En las décadas de 1940 y 1950, Nakasone abogó por la negación total de la Constitución de Paz y la promulgación de una constitución soberana, pero a partir de la década de 1960, evaluó positivamente los valores fundamentales de la Constitución de Paz, como el pacifismo y la democracia, y declaró claramente su intención de sucederlos. Lo que le preocupaba era que la Constitución, que representaba la voluntad colectiva del pueblo, había sido promulgada por "coerción" de Estados Unidos, lo que resultó en la pérdida de la identidad japonesa. Al mismo tiempo, la posesión de un ejército y el derecho a declarar la guerra, negados por la Constitución, socavaban la identidad de Japón al hacerlo depender de Estados Unidos para su seguridad (He Li-qun 2005, 133-134). Por lo tanto, cuando la oposición pública a la reforma constitucional era alta, la reforma constitucional se desvanecía como un objetivo a largo plazo, y los valores de la Constitución de Paz podían ser maximizados para apaciguar las críticas de las fuerzas progresistas. Por otro lado, cuando se consideraba que el ambiente era propicio, servía como un objetivo político concreto.
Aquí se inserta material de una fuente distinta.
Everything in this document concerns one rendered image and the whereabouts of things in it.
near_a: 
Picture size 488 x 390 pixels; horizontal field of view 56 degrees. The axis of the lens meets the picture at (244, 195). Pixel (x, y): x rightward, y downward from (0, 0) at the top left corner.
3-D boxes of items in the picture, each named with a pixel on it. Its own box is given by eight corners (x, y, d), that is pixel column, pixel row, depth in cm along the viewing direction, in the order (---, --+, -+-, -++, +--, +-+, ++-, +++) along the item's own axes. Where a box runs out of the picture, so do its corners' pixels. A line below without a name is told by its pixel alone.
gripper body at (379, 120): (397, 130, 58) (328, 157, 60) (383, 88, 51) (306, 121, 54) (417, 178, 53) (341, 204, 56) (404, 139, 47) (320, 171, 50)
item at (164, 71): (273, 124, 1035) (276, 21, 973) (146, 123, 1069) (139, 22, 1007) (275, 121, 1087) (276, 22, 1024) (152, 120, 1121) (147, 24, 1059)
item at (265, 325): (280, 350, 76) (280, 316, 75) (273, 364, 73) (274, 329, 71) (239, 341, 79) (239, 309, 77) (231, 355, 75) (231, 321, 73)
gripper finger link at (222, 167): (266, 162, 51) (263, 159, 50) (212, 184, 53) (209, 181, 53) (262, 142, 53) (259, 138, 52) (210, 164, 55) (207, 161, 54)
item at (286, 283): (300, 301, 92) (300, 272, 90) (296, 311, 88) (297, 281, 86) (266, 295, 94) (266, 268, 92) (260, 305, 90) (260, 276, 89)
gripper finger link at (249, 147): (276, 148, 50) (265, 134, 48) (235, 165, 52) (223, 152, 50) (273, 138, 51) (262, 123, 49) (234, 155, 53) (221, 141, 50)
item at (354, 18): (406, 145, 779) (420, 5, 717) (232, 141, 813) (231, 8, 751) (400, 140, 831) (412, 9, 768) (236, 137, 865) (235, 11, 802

La teoría de la defensa autónoma de Nakasone también implicaba en las décadas de 1950 y 1960 una reducción significativa de las tropas estadounidenses en Japón y una alianza equitativa al nivel de la alianza entre Japón y Estados Unidos, sugiriendo incluso la formación de una fuerza independiente. Sin embargo, a través de su experiencia como Ministro de Defensa en la década de 1970, evolucionó hacia una teoría de reparto de responsabilidades en seguridad entre Japón y Estados Unidos, basada en la presencia de tropas estadounidenses en Japón (Nakajima Takuma 2002; Nakajima Takuma 2005). Esto se debió a una evaluación dual del Tratado de Seguridad entre Japón y Estados Unidos. Reconocía que la alianza entre Japón y Estados Unidos era crucial para Japón como una "alianza de valores" que compartía valores fundamentales. Sin embargo, le preocupaba que la dependencia total de la seguridad de Japón de Estados Unidos socavara la soberanía de Japón. Por lo tanto, su teoría de la defensa autónoma podía funcionar como una línea de cooperación activa entre Japón y Estados Unidos que enfatizaba el reparto de responsabilidades, y al mismo tiempo, debido a su inclinación nacionalista, tenía una estructura lógica que podía transformarse en una estrategia de "relativización de la alianza entre Japón y Estados Unidos" o una estrategia de "formación de una fuerza independiente" para Japón... (continuará)

*Este texto es una traducción mediante IA de un original escrito en coreano. Pueden existir errores de traducción o matices imprecisos.